### [ACTION ITEM]
Your answer must be the exact lines below, starting with the line with "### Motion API" and going on through the line with "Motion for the", both included, with no pictures.

### [DATASET EXCERPT]
========
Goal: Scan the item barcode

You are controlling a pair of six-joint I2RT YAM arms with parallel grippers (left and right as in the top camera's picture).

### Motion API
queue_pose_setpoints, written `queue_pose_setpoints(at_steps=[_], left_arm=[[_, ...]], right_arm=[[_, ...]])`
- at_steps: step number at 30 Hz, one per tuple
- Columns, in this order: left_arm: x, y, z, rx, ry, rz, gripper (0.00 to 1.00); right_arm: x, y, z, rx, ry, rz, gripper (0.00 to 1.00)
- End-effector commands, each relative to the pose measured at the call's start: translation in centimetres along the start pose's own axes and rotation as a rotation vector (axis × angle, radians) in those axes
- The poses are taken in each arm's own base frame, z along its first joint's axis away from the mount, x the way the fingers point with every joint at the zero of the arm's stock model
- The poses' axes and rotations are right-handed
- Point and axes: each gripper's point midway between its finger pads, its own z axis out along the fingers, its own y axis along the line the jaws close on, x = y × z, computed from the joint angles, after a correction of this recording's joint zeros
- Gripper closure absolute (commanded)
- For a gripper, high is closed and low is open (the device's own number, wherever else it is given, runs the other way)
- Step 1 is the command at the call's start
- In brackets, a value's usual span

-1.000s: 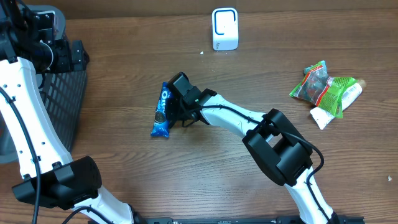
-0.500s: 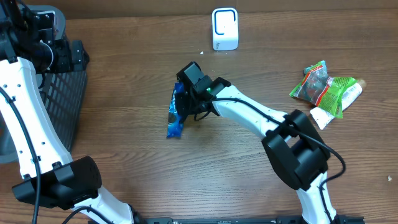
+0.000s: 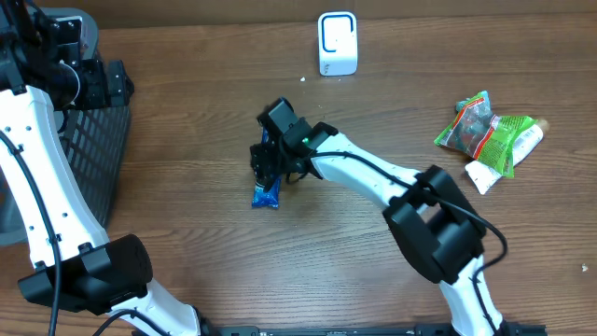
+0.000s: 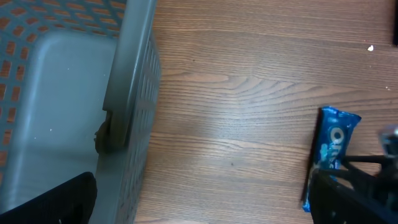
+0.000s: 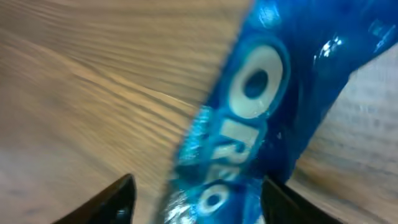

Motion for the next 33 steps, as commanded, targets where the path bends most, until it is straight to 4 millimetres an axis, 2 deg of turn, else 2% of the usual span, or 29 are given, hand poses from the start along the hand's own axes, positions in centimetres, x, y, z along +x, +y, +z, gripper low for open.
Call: queue_pose_setpoints(at_steps=[1, 11, 13, 15, 19, 23, 25, 27, 28, 30, 33], left_arm=[[-0.2, -0.6, -0.8, 0.009, -0.022, 0.031, 0.0], [-0.2, -0.6, -0.8, 0.008, -0.022, 0.031, 0.0], [-0.2, -0.6, -0.8, 0.008, -0.022, 0.03, 0.0], [-0.2, -0.6, -0.8, 0.009, -0.022, 0.031, 0.01], [-0.2, -0.6, -0.8, 0.008, -0.022, 0.031, 0.0], [-0.2, -0.6, -0.8, 0.008, -0.022, 0.031, 0.0], [-0.2, -0.6, -0.8, 0.008, -0.022, 0.03, 0.0], [-0.2, -0.6, -0.8, 0.009, -0.022, 0.031, 0.01], [-0.2, -0.6, -0.8, 0.009, -0.022, 0.03, 0.01], [-0.2, -0.6, -0.8, 0.008, -0.022, 0.03, 0.0], [-0.2, -0.6, -0.8, 0.008, -0.022, 0.031, 0.0]], right_arm=[[-0.2, -1.4, 0.7, 0.051, -0.008, 0.034, 0.43], [0.3, -4.9, 0.2, 0.196, 0.003, 0.123, 0.61], [0.3, -5.5, -0.3, 0.21, 0.015, 0.136, 0.64], [-0.2, -5.8, -1.7, 0.225, 0.023, 0.123, 0.65], [-1.1, -6.4, -5.5, 0.255, 0.057, 0.067, 0.55], [0.1, -8.1, -8.0, 0.308, 0.155, 0.064, 0.45], [0.4, -8.8, -9.2, 0.322, 0.206, -0.009, 0.42], [-1.0, -8.2, -10.6, 0.305, 0.194, -0.122, 0.36], [-1.7, -7.7, -11.0, 0.296, 0.176, -0.151, 0.37], [-2.4, -6.5, -11.2, 0.277, 0.151, -0.214, 0.39], [-2.6, -4.7, -10.6, 0.261, 0.124, -0.273, 0.46]])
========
### [COMPLETED EXERCISE]
### Motion API
queue_pose_setpoints, written `queue_pose_setpoints(at_steps=[_], left_arm=[[_, ...]], right_arm=[[_, ...]])`
- at_steps: step number at 30 Hz, one per tuple
- Columns, in this order: left_arm: x, y, z, rx, ry, rz, gripper (0.00 to 1.00); right_arm: x, y, z, rx, ry, rz, gripper (0.00 to 1.00)
- End-effector commands, each relative to the pose measured at the call's start: translation in centimetres along the start pose's own axes and rotation as a rotation vector (axis × angle, radians) in those axes
- The poses are taken in each arm's own base frame, z along its first joint's axis away from the mount, x the way the fingers point with every joint at the zero of the arm's stock model
- The poses' axes and rotations are right-handed
- Point and axes: each gripper's point midway between its finger pads, its own z axis out along the fingers, its own y axis along the line the jaws close on, x = y × z, computed from the joint angles, after a correction of this recording's joint zeros
- Gripper closure absolute (commanded)
- For a gripper, high is closed and low is open (the device's own number, wherever else it is given, runs the other way)
- Step 1 is the command at the call's start
- In brackets, a value's usual span

-1.000s: 
-0.500s: 
+0.000s: 
+0.000s: 
+0.000s: 

Motion for the next 33 steps, as commanded, targets where the path bends most, until it is straight to 4 millimetres an axis, 2 deg of turn, else 2% of the usual span, or 29 are given, hand poses from the start along the hand's own axes, positions in centimetres, x, y, z along +x, +y, +z, gripper low for open.

That completes the exercise.